Hello,
I am currently trying to extract data from a GEO dataset which has been done on the Affymetrix HGU133 plateforme, meaning that all samples were done on two different chip : hgu133a and hgu133b.
Applying the advises presented here :
Combining HGU133A & HGU133B data
A: Methods to combine U133A and B?
https://www.biostars.org/p/56657/
I did the two RMA normalization separately, meaning that I have now two expression sets :
data.rmaA = rma(dataA) data.rmaB = rma(dataB)
The next step would be to combine these two expression sets into one before continuing my analysis with Limma.
What is the best solution to perform this ? What about redundant genes ? Will I be able to compare expression levels between the hgu133a and hgu133b although the normalization was done separately ?
Thank for your help
EDIT :
Actually, this is apparently a common question that is not specific to my case. The trouble is that the solutions I found always are for combining different chips, whereas in my case it is two "sister" chip that has been done in parallel (same samples, at the same time).
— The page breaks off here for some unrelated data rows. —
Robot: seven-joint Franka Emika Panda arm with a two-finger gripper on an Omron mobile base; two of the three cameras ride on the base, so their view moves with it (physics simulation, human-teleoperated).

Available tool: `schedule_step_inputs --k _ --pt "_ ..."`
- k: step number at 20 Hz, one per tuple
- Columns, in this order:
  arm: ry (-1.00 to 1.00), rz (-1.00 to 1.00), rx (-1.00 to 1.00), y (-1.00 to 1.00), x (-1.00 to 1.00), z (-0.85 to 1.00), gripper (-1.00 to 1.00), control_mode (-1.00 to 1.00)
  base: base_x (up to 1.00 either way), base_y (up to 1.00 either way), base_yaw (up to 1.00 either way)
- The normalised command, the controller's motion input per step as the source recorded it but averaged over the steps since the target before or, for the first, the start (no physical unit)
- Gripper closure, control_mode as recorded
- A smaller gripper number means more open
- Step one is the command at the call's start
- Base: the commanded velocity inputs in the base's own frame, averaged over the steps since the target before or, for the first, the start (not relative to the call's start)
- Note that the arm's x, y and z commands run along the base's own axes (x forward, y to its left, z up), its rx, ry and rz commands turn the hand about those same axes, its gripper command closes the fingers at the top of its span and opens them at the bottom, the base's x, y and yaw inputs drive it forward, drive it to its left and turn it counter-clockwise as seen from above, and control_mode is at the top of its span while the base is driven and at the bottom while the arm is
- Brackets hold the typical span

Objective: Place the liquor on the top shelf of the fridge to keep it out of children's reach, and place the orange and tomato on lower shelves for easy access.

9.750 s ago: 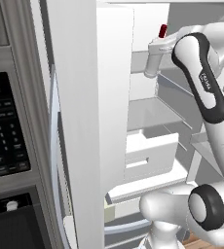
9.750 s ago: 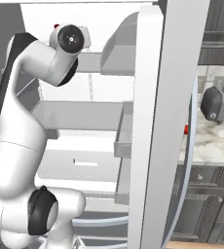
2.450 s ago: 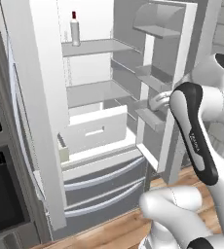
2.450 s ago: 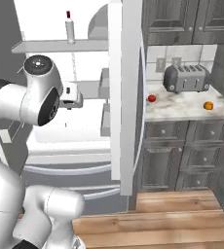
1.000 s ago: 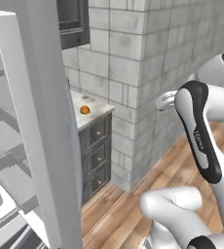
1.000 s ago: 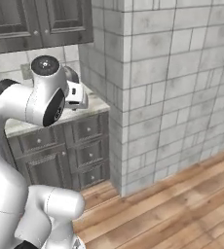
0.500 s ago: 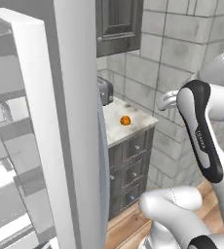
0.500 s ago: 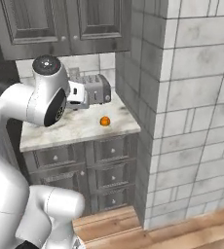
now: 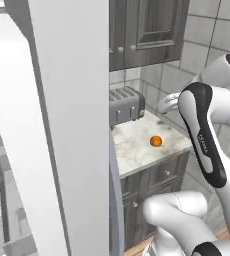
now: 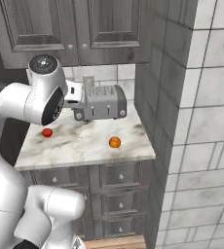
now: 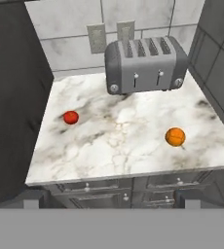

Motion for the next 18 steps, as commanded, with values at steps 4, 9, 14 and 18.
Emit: schedule_step_inputs --k 4,9,14,18 --pt "0.00 0.00 0.00 0.00 0.00 0.00 -1.00 1.00 0.59 -0.51 0.24" --pt "0.00 0.00 0.00 0.00 0.00 0.00 -1.00 1.00 0.49 -0.32 0.22" --pt "0.00 0.02 -0.02 0.00 0.15 -0.31 -1.00 -1.00 0.23 0.00 0.07" --pt "0.00 0.00 -0.01 -0.03 0.31 -0.71 -1.00 -1.00 0.00 0.00 0.00"
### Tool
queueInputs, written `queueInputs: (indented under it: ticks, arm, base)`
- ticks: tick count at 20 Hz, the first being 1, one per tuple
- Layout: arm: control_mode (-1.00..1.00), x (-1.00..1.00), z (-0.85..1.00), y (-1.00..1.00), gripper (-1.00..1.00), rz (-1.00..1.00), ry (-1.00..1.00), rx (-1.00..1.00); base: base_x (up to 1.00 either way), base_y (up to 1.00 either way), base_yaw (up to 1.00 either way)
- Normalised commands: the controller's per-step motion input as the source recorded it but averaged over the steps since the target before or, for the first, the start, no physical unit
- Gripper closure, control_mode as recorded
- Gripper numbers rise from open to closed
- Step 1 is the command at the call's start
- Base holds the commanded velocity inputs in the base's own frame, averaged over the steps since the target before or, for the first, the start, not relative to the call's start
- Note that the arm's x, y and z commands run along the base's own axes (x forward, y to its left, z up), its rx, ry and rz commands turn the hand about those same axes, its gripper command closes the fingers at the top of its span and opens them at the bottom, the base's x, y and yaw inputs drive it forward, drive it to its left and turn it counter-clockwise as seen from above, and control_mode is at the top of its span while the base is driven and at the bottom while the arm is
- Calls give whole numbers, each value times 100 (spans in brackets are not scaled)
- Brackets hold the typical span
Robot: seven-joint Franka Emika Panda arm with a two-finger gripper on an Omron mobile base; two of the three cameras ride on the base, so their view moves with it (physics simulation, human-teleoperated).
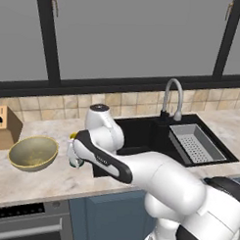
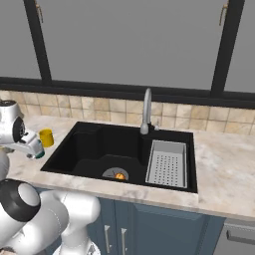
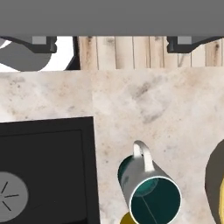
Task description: Clear the mugs and bowl far away from the sink.
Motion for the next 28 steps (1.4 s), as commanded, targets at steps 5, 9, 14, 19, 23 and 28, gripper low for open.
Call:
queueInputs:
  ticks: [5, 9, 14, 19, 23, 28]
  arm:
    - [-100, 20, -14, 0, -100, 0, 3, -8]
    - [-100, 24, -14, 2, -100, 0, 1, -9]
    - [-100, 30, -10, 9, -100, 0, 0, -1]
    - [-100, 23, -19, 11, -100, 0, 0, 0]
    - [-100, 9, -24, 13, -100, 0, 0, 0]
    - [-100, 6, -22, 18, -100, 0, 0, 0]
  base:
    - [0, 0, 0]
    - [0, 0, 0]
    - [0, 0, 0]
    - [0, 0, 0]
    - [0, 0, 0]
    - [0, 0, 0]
So what is the simpliest way to do this ? Is it better to use new("exprSet", ....) with the arguments patched together from the individual two HGU133A and HGU133B exprSets as suggested by Wolfgang Huber in the first link I provided.
I also found this post where they use a4Base package : Combining ExpressionSet objects : error with function merge() in "inSilicoMerging"
There is also the combine.eSet() method Concatenating or merging two or more ExpressionSet objects
and finally I also found the inSilicoMerging package, which seems to be more complete but is designed for different studies combination, so not sure if applicable here (Merge different datasets and perform differential expression analysis in limma
Any advises ?
> data.rmaA ExpressionSet (storageMode: lockedEnvironment) assayData: 22283 features, 15 samples element names: exprs protocolData sampleNames: GSM115046_M0_D1_chipA.CEL GSM115047_M0_D2_chipA.CEL ... GSM115060_M2_D3_chipA.CEL (15 total) varLabels: ScanDate varMetadata: labelDescription phenoData sampleNames: GSM115046_M0_D1_chipA.CEL GSM115047_M0_D2_chipA.CEL ... GSM115060_M2_D3_chipA.CEL (15 total) varLabels: sample varMetadata: labelDescription featureData: none experimentData: use 'experimentData(object)' Annotation: hgu133a > data.rmaB ExpressionSet (storageMode: lockedEnvironment) assayData: 22645 features, 15 samples element names: exprs protocolData sampleNames: GSM115061_M0_D1_chipB.CEL GSM115062_M0_D2_chipB.CEL ... GSM115075_M2_D3_chipB.CEL (15 total) varLabels: ScanDate varMetadata: labelDescription phenoData sampleNames: GSM115061_M0_D1_chipB.CEL GSM115062_M0_D2_chipB.CEL ... GSM115075_M2_D3_chipB.CEL (15 total) varLabels: sample varMetadata: labelDescription featureData: none experimentData: use 'experimentData(object)' Annotation: hgu133b
Well, neither of a4base:combineTwoExpressionSet and inSillicoMerging methods works for me.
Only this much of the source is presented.